-- DIRECTIONS --
Extract the complete listing and output it unchanged.

(Beginning of COLLECTED DATA)

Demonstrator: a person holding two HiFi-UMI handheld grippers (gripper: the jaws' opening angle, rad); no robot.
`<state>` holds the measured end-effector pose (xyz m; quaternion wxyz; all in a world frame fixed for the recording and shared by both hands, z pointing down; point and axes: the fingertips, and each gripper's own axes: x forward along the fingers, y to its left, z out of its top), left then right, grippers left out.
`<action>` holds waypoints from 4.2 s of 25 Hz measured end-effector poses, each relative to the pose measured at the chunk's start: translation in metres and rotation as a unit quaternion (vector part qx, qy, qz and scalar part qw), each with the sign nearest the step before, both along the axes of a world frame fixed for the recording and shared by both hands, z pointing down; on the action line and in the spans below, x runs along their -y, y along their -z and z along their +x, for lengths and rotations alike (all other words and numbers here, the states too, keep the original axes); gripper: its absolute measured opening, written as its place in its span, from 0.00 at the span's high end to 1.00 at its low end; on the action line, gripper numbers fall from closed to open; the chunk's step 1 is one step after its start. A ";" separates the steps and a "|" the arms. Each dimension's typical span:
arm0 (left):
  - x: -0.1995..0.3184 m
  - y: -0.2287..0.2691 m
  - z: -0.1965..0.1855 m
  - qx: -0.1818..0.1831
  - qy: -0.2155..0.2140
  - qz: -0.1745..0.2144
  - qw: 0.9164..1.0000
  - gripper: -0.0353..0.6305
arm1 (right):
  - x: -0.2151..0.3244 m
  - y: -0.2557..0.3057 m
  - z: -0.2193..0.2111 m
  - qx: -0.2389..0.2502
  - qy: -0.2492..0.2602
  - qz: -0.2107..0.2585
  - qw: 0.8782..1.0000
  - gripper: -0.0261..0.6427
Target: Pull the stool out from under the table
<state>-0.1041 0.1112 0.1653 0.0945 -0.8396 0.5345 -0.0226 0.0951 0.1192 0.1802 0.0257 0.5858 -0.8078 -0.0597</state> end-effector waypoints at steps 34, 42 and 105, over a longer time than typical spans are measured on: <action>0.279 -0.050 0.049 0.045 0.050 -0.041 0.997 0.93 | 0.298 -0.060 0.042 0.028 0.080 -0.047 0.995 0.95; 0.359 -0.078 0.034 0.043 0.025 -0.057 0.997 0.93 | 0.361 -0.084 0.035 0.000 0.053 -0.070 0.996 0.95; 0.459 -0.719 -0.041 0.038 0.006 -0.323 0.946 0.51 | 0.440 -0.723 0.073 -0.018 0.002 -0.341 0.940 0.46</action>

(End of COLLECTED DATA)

-- EXERCISE OUTPUT --
Demonstrator: a person holding two HiFi-UMI handheld grippers (gripper: the jaws' opening angle, rad); no robot.
`<state>` holds the measured end-effector pose (xyz m; quaternion wxyz; all in a world frame fixed for the recording and shared by both hands, z pointing down; point and axes: the fingertips, and each gripper's own axes: x forward along the fingers, y to its left, z out of its top), left then right, grippers left out.
`<action>` holds waypoints from 4.2 s of 25 Hz measured end-effector poses, each relative to the pose measured at the chunk's start: translation in metres and rotation as a unit quaternion (vector part qx, qy, qz and scalar part qw), each with the sign nearest the step before, both along the axes of a world frame fixed for the recording and shared by both hands, z pointing down; on the action line and in the spans below, x runs along their -y, y along their -z and z along their +x, for lengths and rotations alike (all other words and numbers here, the states too, keep the original axes); gripper: its absolute measured opening, written as its place in its span, from 0.00 at the span's high end to 1.00 at its low end; on the action line, gripper numbers fall from closed to open; the chunk's step 1 is one step after its start. A ";" separates the steps and a "|" the arms. Each dimension's typical span:
arm0 (left):
  - x: -0.1995..0.3184 m
  - y: -0.2287..0.2691 m
  - z: -0.1965..0.1855 m
  - qx: -0.1818..0.1831
  - qy: -0.2155..0.2140
  - qz: -0.1745..0.2144
  - qw: 0.9164..1.0000
  - gripper: -0.0353..0.6305
arm1 (right):
  - x: -0.2151..0.3244 m
  - y: -0.2557..0.3057 m
  - z: -0.2193..0.2111 m
  - qx: -0.2389..0.2502
  - qy: -0.2492..0.2602
  - qz: -0.2107..0.2585
  - qw: 0.8782..1.0000
  - gripper: -0.0261..0.6427
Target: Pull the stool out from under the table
<state>-0.1041 0.1112 0.1653 0.0945 -0.8396 0.5345 -0.0226 0.0951 0.1192 0.1802 0.0257 0.5858 -0.8078 -0.0597</state> end-effector waypoints at steps 34, 42 and 105, over a longer time than typical spans are measured on: <action>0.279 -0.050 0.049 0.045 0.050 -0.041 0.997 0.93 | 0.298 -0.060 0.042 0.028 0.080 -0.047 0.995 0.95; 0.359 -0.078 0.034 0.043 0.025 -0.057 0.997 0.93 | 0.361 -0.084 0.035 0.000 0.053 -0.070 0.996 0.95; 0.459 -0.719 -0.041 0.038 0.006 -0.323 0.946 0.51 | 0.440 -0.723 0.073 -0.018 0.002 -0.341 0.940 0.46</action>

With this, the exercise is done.